Here’s why it keeps happening and what you must do urgently:
🚨 Why is UTI recurring despite full treatment?
1. Wrong or resistant antibiotics – Without urine culture & sensitivity, bacteria may not be killed. 2. Underlying kidney infection (pyelonephritis) – Explains fever, body aches, back pain (worse on bending), sweats, low BP, dizziness. 3. Structural issue – Kidney stone, reflux, or scar tissue (not always seen on sonography). 4. Chronic bacterial prostatitis (if male) or pelvic pathology (RIF tenderness – could be appendix, ovary, or ureteric issue). 5. Immunity problem – Recurrent UTIs with systemic symptoms (low BP, fast heartbeat, shaking) suggest possible sepsis or chronic inflammation (ESR 42 confirms).
⚠️ Red flags you cannot ignore
· Low BP + dizziness + fast heartbeat + body shakes → could be early septic shock or adrenal insufficiency. · Chest pain + low energy → needs heart/lung evaluation. · Seasonal pattern (Feb–March) → possible allergic or autoimmune trigger.
✅ What to do RIGHT NOW (next 24–48 hours)
1. Go to a hospital – not a clinic. You need: · Urine culture + sensitivity (before any antibiotic) · Complete blood count + CRP + blood culture · Renal function test + electrolytes · CT urogram (sonography misses many stones/abscesses) 2. Stop self-medicating – No more random antibiotics. 3. Monitor BP and fever – If BP drops further or confusion occurs, emergency.
🩺 Long-term prevention (after stabilization)
· Low-dose prophylactic antibiotic (only after culture) · D-mannose supplement · Rule out tuberculosis (genitourinary TB can mimic chronic UTI) · Pelvic exam + cystoscopy if needed
I am a urologist – and I tell you honestly: this needs a senior urologist or infectious disease specialist immediately.
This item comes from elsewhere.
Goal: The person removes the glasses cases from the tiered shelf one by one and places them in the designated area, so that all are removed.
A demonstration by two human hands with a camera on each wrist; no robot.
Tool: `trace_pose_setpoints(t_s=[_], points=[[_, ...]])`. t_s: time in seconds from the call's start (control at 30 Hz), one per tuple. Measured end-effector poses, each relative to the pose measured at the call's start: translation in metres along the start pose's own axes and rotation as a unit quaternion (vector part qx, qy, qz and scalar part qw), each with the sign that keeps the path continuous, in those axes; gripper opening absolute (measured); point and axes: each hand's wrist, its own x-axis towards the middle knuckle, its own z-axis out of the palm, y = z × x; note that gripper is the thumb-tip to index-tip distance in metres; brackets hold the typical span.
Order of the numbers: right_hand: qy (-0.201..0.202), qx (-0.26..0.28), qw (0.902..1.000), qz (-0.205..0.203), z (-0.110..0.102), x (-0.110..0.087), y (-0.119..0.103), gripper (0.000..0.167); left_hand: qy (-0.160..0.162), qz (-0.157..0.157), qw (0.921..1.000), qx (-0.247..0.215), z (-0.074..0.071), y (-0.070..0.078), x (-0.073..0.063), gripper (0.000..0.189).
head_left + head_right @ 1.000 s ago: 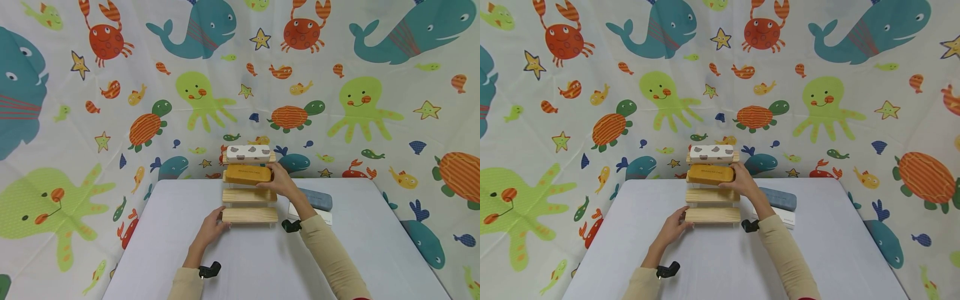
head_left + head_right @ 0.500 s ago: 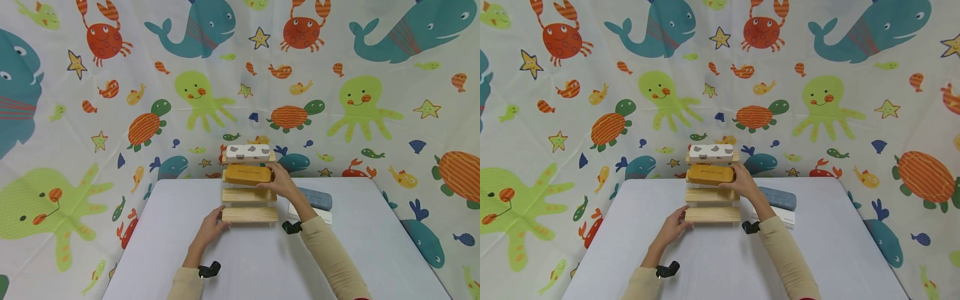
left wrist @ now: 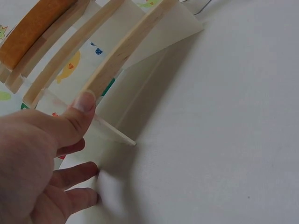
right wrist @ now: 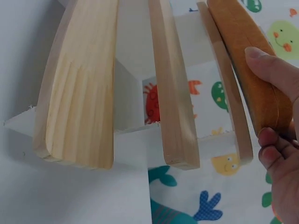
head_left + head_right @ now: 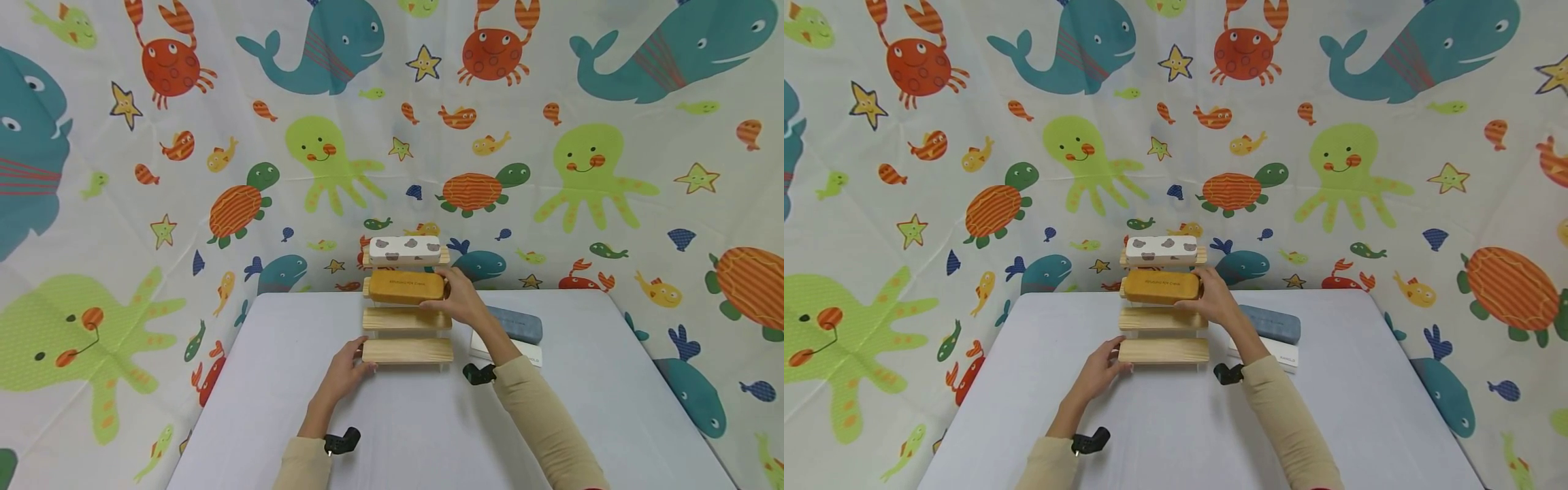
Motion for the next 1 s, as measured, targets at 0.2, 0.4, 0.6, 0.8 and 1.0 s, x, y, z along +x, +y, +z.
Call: trace_pose_setpoints(t_s=[0.2, 0.4, 0.6, 0.8, 1.0], points=[[0.001, 0.001, 1.0000, 0.005, -0.0012, -0.0006, 0.0005, 0.086, 0.001, 0.004, 1.0000, 0.001, 0.0003, -0.0006, 0.0006, 0.065], [0.008, 0.000, 1.0000, 0.004, -0.0032, -0.0033, 0.0012, 0.083, 0.000, -0.006, 1.0000, 0.002, 0.0008, 0.0001, 0.0009, 0.065], [0.017, 0.002, 0.9999, 0.000, -0.0056, -0.0060, 0.0026, 0.083, -0.001, -0.006, 1.0000, 0.005, 0.0012, -0.0006, 0.0010, 0.066], [0.019, 0.001, 0.9998, -0.002, -0.0071, -0.0070, 0.0027, 0.082, -0.002, -0.010, 0.9999, 0.003, 0.0020, -0.0021, 0.0017, 0.066], [0.020, -0.001, 0.9998, -0.009, -0.0100, -0.0093, 0.0026, 0.081, -0.002, -0.007, 1.0000, 0.004, 0.0020, -0.0025, 0.0019, 0.066]])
Dr. Nikhil Chauhan Urologist
Chronic UTIs over a span of two years with persistent high pus and epithelial cell counts indicate a potentially underlying issue that goes beyond a simple bacterial infection. It’s crucial to determine what might be causing these recurrent infections. First, a detailed diagnostic work-up should be considered, including a repeat urine culture and sensitivity test to identify the specific type of bacteria causing the infection and their antibiotic resistance pattern. Imaging studies like an ultrasound or a CT scan can evaluate anatomical abnormalities in your urinary tract, such as stones or structural issues that can predispose you to infections. An ESR level of 42 suggests inflammation; though non-specific, it can be part of a puzzle indicating chronic inflammation or an unaddressed infection. It might be necessary to consult a urologist, who can perform specialized tests, such as a cystoscopy to visually inspect the bladder and urethra. It’s also essential to review any lifestyle factors or habits that could contribute to recurrent UTIs, such as fluid intake, personal hygiene practices, or sexual activity, and make adjustments accordingly. Your current antibiotic treatment plan should be revisited, perhaps considering a longer course of antibiotics or prophylactic antibiotics if necessary. Apart from that, exploring the potential role of non-bacterial causes, like interstitial cystitis, could be valuable. Ensuring you stay hydrated and possibly incorporating probiotics could help restore urinary tract health. However, this is not a substitute for thorough medical evaluation and treatment, so timely engagement with a healthcare professional is crucial.